Fresh citrus flavour permeates this tender olive oil cake. This cake is simple (no mixer needed). I used blood orange, but you can use lemon, orange, or any fresh citrus fruit (see recipe variations above).
Cake – 1 ½ cups white whole wheat flour or regular whole wheat flour – 2 teaspoons baking powder – ¼ teaspoon salt – 2 teaspoons citrus zest (I used 2 blood oranges here) – ¼ cup fresh citrus juice – 1 cup sugar (I used organic cane sugar) – ¾ cup plain whole-milk yogurt – 3 egg – ½ teaspoon pure vanilla extract – ½ cup extra-virgin olive oil Glaze (optional, see other ideas above recipe) – ⅓ cup powdered sugar (here’s how to make your own) – 2 to 3 teaspoons fresh citrus juice
Heat the oven to 350°F. Prepare an 8x4 loaf pan by buttering and flouring it. Mix flour, baking powder, and salt in a medium bowl.
Transfer sugar to another medium mixing bowl. Grate 2 teaspoons of fresh citrus zest into the bowl using a Microplane. Rub the zest into the sugar to give it a citrus scent and colour
In a liquid measuring cup, combine ¾ cup yoghurt and ¼ cup citrus juice for 1 cup total liquid. Whisk yoghurt, juice, eggs, and vanilla into sugar mixture until well blended
Mix the dry ingredients into the wet ingredients until combined. Fold the oil with a spatula until fully incorporated. Shiny batter. Smooth the top of the batter in the loaf pan.

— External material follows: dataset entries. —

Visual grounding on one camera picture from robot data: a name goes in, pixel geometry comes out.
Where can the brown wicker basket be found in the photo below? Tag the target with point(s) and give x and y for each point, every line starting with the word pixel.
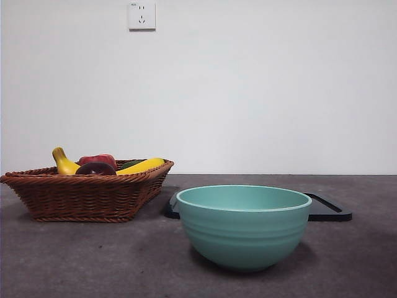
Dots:
pixel 80 198

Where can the curved yellow banana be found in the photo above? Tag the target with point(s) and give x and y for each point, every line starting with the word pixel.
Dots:
pixel 63 164

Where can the dark purple plum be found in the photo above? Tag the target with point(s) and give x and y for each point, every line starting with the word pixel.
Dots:
pixel 93 170

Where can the red apple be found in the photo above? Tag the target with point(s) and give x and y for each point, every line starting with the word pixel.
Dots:
pixel 96 158

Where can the white wall socket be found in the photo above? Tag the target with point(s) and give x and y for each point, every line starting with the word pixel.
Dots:
pixel 142 15

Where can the dark rectangular tray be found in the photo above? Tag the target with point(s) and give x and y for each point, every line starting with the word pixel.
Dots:
pixel 332 214

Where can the dark green vegetable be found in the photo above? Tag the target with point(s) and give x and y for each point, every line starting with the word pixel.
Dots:
pixel 128 163

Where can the teal bowl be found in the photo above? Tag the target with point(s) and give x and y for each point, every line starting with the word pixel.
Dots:
pixel 245 236

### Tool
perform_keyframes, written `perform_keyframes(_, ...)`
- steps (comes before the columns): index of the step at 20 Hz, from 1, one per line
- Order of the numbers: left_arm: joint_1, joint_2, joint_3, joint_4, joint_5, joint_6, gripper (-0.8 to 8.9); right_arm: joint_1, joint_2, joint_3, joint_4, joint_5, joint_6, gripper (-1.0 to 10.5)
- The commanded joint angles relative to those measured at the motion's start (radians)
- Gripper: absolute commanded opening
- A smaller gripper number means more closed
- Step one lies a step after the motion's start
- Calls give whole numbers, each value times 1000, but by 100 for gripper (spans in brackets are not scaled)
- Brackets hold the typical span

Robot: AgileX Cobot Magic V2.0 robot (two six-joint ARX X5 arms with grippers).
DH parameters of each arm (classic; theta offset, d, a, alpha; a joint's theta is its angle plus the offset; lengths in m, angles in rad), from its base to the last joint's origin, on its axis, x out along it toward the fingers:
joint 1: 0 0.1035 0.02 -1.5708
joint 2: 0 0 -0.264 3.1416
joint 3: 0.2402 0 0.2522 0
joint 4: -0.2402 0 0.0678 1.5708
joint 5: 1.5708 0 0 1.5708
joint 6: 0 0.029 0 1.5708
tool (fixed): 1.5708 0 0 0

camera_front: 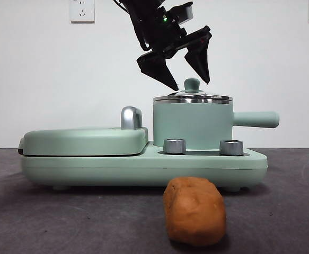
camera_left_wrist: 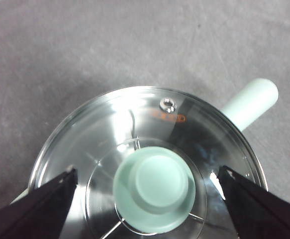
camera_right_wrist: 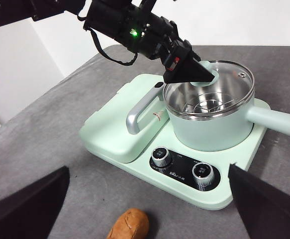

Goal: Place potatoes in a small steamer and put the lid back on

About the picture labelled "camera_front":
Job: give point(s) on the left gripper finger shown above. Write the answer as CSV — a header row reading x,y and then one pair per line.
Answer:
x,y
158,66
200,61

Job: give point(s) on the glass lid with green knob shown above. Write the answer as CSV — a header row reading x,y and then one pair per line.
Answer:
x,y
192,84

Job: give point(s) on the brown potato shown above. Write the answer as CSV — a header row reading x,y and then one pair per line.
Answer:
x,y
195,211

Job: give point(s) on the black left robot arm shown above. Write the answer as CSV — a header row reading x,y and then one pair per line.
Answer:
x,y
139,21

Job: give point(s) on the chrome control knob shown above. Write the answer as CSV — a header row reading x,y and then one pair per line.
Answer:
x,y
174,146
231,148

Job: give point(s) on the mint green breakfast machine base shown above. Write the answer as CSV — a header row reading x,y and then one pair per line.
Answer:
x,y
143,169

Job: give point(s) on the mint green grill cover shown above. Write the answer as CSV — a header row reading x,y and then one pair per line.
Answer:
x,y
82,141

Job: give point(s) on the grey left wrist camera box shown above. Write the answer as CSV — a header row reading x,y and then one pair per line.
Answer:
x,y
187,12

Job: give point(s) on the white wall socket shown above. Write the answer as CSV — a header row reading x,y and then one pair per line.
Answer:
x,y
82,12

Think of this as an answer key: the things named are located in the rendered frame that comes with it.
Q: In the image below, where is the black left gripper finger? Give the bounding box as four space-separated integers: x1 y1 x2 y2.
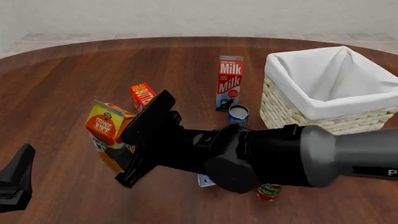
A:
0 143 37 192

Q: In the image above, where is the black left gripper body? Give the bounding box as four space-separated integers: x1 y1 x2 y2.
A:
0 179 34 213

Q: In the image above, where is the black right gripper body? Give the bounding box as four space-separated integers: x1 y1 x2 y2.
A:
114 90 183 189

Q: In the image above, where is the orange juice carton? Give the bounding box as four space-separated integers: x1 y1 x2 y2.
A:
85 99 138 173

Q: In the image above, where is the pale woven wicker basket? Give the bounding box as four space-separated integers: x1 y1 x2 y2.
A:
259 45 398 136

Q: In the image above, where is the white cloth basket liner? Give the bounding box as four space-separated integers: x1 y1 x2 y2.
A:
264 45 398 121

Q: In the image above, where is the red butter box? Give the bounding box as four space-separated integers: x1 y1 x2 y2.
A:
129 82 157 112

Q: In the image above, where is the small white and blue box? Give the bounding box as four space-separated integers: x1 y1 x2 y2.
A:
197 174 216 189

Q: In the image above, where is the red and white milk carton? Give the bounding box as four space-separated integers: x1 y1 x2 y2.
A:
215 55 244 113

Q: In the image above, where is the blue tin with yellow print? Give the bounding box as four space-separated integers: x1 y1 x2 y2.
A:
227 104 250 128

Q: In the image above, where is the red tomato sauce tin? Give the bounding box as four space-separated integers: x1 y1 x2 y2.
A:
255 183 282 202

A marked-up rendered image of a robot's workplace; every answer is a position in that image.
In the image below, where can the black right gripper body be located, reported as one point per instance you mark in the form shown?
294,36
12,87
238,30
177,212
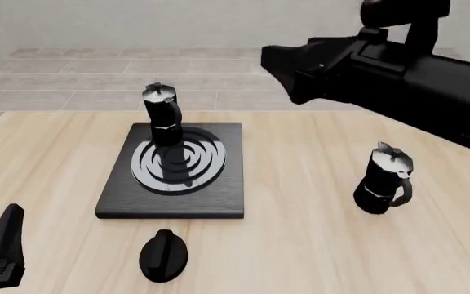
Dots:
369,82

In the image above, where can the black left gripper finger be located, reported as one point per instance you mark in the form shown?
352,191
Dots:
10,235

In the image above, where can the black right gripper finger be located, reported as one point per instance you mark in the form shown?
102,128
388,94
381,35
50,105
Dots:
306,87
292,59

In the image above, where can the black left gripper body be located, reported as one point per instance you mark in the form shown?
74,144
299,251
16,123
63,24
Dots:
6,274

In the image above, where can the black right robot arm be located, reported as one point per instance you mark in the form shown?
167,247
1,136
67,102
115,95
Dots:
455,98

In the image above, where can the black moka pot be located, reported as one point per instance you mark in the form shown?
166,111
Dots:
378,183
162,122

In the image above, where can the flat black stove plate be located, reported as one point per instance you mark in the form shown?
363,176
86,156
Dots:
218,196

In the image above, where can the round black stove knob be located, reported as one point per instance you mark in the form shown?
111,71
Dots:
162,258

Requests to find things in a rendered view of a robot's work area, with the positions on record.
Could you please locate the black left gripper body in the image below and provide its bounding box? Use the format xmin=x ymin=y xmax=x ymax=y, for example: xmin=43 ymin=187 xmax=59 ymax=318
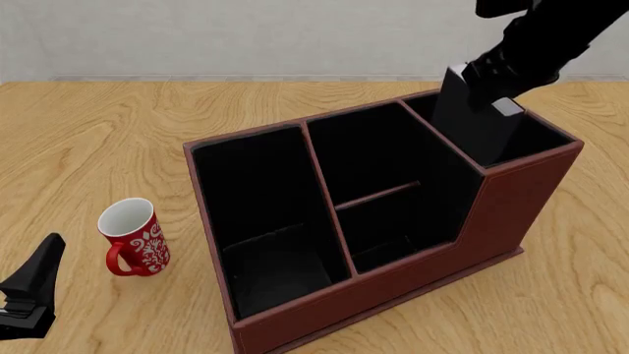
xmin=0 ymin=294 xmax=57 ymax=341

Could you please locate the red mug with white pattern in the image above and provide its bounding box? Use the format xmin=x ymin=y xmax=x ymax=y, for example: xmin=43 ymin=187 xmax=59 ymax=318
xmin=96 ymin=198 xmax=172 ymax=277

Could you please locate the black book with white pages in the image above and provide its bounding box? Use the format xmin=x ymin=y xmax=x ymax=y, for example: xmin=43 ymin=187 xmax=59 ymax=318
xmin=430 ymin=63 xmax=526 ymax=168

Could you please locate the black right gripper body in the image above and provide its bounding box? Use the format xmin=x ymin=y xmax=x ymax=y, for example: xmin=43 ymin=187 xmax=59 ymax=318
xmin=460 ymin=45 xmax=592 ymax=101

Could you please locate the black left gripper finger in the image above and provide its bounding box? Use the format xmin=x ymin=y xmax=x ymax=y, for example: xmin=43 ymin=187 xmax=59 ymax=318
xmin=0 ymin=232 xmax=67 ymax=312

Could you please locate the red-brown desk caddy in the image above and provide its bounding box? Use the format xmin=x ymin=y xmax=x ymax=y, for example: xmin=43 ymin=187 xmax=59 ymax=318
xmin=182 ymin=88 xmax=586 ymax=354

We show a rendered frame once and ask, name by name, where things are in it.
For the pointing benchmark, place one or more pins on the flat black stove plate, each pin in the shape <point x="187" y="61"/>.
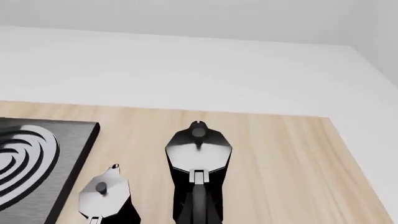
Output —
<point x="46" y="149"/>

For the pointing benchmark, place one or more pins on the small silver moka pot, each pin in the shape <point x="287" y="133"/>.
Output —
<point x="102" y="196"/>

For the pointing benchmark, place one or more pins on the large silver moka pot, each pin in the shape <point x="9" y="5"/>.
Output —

Cake should be golden and pull away from pan after 50–55 minutes. Central toothpicks should be clean. After 10 minutes of cooling, loosen the cake-pan sides with a knife.
To unmold the cake, carefully turn the loaf pan upside down on a large plate. Let the cake cool to room temperature after carefully flipping it.
A small bowl of powdered sugar can glaze. Make a thick glaze that drips off your whisk with blood orange juice. Cover cake with glaze. Slice and serve glaze after 15 minutes.